How to Use This Service Principal List
Now that you have the complete reference, let's explore the three main contexts where you'll use service principals: trust policies, resource-based policies, and service-linked roles.
Trust Policies for IAM Roles
Trust policies define which principals can assume an IAM role. For service roles, you specify the AWS service principal that should be able to assume the role. This is the most common use case.
Here's a basic trust policy structure:
{
"Version": "2012-10-17",
"Statement": [
{
"Effect": "Allow",
"Principal": {
"Service": "lambda.amazonaws.com"
},
"Action": "sts:AssumeRole"
}
]
}
This trust policy allows AWS Lambda to assume the role. When Lambda needs to execute your function, it presents its service principal and calls sts:AssumeRole. IAM validates the trust policy and issues temporary credentials.
For Lambda execution roles specifically, the role also needs a permissions policy granting access to CloudWatch Logs:
{
"Version": "2012-10-17",
"Statement": [
{
"Effect": "Allow",
"Action": [
"logs:CreateLogGroup",
"logs:CreateLogStream",
"logs:PutLogEvents"
],
"Resource": "arn:aws:logs:*:*:*"
}
]
}
You can learn how to assign custom IAM roles to Lambda functions using AWS CDK for more advanced configurations.
Resource-Based Policies
Service principals also appear in resource-based policies attached to AWS resources like S3 buckets, SNS topics, or SQS queues. These policies allow AWS services to access your resources directly.

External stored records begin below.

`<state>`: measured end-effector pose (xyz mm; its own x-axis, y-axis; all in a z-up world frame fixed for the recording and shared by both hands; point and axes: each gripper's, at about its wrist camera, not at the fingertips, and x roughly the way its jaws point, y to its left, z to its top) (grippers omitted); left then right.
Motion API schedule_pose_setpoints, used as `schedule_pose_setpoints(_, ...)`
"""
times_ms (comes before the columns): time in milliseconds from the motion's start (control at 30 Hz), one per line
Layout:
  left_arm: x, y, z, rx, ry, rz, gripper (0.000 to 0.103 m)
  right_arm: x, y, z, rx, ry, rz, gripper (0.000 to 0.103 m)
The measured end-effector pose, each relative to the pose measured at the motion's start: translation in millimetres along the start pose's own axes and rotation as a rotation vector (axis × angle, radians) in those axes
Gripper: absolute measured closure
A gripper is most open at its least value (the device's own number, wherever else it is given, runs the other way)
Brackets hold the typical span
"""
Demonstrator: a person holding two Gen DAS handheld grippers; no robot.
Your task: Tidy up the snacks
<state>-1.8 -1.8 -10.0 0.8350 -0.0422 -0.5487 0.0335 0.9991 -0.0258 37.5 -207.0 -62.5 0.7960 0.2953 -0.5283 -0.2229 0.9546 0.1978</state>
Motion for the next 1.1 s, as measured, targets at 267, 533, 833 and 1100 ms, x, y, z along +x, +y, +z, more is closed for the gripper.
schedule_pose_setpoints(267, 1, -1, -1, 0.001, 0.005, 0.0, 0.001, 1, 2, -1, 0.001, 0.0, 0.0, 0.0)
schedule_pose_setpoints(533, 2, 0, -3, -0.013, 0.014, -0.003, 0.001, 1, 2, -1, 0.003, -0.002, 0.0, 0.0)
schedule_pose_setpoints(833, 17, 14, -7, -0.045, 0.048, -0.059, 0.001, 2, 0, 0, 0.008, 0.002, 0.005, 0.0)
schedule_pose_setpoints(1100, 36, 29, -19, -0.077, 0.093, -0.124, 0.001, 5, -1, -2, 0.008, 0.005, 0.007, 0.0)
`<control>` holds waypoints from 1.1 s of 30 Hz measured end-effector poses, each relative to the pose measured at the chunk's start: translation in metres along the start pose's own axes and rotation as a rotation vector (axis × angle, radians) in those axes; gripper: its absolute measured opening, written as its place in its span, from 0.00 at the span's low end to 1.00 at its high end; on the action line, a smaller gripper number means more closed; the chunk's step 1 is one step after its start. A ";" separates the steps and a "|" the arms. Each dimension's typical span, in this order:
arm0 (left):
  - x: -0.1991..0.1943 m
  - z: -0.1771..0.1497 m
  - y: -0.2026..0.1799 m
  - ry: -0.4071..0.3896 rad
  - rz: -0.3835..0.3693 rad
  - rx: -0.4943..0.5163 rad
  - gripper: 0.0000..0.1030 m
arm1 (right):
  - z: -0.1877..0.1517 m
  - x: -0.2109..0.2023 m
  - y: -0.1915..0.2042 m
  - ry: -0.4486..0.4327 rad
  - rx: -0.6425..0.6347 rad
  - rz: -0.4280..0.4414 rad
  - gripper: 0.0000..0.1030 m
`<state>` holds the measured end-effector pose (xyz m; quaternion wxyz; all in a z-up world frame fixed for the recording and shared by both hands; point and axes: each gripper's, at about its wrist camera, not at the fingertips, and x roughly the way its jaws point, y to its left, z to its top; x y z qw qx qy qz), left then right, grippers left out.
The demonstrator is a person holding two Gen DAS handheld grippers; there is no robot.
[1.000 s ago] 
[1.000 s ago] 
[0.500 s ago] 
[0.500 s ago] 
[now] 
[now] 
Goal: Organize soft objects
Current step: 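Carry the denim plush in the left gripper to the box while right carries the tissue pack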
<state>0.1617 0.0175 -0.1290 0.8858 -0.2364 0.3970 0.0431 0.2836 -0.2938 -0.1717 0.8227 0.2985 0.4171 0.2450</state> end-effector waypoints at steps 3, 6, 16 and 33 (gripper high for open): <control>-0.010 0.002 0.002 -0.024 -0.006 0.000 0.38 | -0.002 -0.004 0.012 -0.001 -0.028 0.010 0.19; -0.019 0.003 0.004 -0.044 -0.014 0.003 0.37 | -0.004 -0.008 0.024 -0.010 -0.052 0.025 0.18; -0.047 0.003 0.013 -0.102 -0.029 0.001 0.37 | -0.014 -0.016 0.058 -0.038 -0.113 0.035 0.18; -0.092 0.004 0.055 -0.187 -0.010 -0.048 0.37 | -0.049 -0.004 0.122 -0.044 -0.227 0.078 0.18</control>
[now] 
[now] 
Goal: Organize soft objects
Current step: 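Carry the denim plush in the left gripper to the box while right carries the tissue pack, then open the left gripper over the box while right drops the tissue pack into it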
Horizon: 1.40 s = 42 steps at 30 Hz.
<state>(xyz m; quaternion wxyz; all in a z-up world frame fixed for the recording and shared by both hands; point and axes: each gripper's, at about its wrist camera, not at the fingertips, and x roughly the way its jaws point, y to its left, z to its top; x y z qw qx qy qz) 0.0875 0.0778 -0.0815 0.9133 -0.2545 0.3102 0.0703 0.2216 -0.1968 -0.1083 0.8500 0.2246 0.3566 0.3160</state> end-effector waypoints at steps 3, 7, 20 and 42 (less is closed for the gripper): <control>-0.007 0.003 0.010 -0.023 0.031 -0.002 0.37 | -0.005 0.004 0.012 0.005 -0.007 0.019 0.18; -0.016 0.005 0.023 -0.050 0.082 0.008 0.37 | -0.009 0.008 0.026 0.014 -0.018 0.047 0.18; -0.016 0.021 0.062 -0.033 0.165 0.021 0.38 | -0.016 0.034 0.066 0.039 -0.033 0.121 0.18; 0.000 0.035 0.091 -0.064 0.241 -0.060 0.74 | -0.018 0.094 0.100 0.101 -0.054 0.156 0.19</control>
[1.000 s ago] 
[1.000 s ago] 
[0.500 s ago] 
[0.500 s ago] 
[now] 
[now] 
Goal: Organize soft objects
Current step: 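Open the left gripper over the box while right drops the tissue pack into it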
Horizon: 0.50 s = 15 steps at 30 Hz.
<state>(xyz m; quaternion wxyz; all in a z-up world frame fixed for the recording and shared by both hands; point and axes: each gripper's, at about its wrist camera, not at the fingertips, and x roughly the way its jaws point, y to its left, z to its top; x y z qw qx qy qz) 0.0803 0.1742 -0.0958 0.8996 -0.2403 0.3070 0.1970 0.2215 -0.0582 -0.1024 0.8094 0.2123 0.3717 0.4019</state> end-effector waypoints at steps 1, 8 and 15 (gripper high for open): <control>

Here's an example S3 bucket policy that allows CloudTrail to write logs:
{
"Version": "2012-10-17",
"Statement": [
{
"Sid": "CloudTrailAclCheck",
"Effect": "Allow",
"Principal": {
"Service": "cloudtrail.amazonaws.com"
},
"Action": "s3:GetBucketAcl",
"Resource": "arn:aws:s3:::my-cloudtrail-bucket",
"Condition": {
"StringEquals": {
"aws:SourceAccount": "111122223333"
}
}
},
{
"Sid": "CloudTrailWrite",
"Effect": "Allow",
"Principal": {
"Service": "cloudtrail.amazonaws.com"
},
"Action": "s3:PutObject",
"Resource": "arn:aws:s3:::my-cloudtrail-bucket/AWSLogs/111122223333/*",
"Condition": {
"StringEquals": {
"aws:SourceAccount": "111122223333"
}
}
}
]
}
Notice the aws:SourceAccount condition. This is critical for security, and we'll cover why in the confused deputy protection section below.
Service-Linked Roles
Service-linked roles are a special type of service role that's predefined by an AWS service. These roles include all the permissions the service needs to operate, and only that specific service can assume them.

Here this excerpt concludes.